Too many people reach for caching as a mechanism to improve performance when actual performance tuning of thr application is the more appropriate action. Cache isnt going to save you if uou application is over fetching or inefficiently grabbing data from the DB. But wjem it's used correctly caching is awesome!

@allroni 3 месяца назад

Great video, as usual! 🙂

@n0kodoko143 3 месяца назад

awesome video. I would love to see a 'when to and not to cache' video.

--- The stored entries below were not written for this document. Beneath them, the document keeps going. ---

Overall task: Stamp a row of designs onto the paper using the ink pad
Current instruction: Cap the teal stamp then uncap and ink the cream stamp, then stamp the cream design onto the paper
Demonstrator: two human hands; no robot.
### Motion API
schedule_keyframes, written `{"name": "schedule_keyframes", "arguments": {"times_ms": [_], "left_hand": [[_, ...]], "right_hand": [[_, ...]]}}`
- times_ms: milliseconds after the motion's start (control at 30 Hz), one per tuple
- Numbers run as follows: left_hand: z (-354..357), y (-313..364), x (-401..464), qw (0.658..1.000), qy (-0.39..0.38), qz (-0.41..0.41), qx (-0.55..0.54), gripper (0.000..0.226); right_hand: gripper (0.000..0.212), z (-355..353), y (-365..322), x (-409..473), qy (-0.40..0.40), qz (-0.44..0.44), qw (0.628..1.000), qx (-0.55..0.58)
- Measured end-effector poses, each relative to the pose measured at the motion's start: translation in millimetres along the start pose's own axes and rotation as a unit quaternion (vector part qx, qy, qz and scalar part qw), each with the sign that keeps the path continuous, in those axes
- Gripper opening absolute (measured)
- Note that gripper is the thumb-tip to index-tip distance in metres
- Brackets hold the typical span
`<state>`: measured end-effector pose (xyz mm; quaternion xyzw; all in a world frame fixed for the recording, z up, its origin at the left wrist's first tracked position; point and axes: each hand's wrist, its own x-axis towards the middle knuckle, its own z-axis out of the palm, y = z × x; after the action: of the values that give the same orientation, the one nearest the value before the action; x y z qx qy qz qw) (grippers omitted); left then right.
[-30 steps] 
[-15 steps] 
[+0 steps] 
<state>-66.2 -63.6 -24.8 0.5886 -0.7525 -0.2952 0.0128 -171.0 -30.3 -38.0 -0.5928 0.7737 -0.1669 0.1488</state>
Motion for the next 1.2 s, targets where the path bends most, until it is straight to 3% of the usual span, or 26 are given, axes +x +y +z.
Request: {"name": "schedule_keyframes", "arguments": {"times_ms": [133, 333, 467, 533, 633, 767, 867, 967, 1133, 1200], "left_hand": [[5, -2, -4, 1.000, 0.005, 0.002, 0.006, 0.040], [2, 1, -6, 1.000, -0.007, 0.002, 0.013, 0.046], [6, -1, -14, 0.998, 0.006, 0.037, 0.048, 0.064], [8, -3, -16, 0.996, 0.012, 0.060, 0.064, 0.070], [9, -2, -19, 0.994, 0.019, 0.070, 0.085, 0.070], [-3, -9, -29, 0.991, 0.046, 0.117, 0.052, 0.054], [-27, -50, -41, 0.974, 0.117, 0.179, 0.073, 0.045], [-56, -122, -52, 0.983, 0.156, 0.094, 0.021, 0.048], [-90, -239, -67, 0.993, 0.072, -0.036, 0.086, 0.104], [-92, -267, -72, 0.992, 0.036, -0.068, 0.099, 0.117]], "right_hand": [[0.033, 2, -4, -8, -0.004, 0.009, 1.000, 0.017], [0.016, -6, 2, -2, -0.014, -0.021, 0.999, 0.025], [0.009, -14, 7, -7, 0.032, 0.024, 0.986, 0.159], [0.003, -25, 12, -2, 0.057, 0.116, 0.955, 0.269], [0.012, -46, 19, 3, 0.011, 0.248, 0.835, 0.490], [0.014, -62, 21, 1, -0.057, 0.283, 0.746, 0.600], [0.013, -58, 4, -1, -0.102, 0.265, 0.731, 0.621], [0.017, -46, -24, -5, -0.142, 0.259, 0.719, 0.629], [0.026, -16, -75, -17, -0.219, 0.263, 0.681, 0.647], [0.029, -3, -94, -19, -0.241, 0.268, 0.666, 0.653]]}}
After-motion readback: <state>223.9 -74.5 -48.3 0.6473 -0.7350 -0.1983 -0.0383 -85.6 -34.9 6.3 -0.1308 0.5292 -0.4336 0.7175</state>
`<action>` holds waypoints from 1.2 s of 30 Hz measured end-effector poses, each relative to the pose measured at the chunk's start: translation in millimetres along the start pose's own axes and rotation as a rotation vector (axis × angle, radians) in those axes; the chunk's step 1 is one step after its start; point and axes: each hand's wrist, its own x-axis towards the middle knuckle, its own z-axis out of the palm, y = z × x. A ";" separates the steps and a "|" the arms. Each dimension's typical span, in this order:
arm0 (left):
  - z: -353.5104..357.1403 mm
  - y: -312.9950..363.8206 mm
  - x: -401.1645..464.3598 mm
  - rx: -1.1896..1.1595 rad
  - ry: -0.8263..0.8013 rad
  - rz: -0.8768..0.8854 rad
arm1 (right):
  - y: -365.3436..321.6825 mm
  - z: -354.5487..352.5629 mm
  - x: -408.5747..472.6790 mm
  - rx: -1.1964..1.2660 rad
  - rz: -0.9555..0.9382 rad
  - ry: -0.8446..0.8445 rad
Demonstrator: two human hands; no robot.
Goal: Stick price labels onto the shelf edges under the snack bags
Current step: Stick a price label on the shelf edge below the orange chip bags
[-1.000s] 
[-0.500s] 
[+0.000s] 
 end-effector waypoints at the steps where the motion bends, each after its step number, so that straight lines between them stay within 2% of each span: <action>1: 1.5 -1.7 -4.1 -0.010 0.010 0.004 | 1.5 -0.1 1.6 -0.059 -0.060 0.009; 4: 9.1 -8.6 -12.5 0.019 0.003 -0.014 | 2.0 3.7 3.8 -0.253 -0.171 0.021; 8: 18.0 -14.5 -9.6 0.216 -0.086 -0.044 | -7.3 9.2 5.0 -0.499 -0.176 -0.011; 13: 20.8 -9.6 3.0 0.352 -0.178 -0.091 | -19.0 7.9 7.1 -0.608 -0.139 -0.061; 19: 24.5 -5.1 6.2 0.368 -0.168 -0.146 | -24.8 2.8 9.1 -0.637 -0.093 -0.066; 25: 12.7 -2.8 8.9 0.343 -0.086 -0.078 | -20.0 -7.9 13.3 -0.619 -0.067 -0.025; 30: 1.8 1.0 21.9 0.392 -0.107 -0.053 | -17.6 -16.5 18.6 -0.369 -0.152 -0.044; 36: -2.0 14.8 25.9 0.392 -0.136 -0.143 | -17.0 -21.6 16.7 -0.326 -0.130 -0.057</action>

@dreamsofcode 3 месяца назад

Thank you! I shall do one then! 😁

@alirahimi4477 3 месяца назад

Most of the time that one select by id isnt the bottleneck, rather it is a complex query that returns a possibly big result and caching that can be a real pain or plainly impossible. When you query by X but update by Y there is no clear way to use the write through method to update your cache because you dont even know what cache keys you should be updating!

@dreamsofcode 3 месяца назад

Yep, you're correct! Apologies if I didn't make that clear in the video, I didn't want to complicate the caching implementation itself so went for a simple query

@giuliopimenoff 3 месяца назад

I just removed the Redis cache for my project because I figured out it created more issues than benefits. Databases are already fast as heck, so use caches with intention. I use Redis for session tokens for example but nothing else rn

@dreamsofcode 3 месяца назад

I think this is right choice. Session tokens are a good use of caching.

@rosiepone 3 месяца назад

honestly I almost never use an external cache for anything I've written, because it helps me considerably more to consider how and WHY I want to cache information for each particular type of data. Some of it never needs a cache at all, and some of it only needs to cache a few bits of data, and it also gives you a hint on how to tell when your cache is stale since you know exactly what you're caching and when, rather than caching all data all the time

@giuliopimenoff 3 месяца назад

also when data is relational caching just triplicates the effort to keep it synced properly

@anthonycavagne4880 3 месяца назад

I don't exactly understand you store the userId as the key and the token as the value ? Why is this better than using cookie ?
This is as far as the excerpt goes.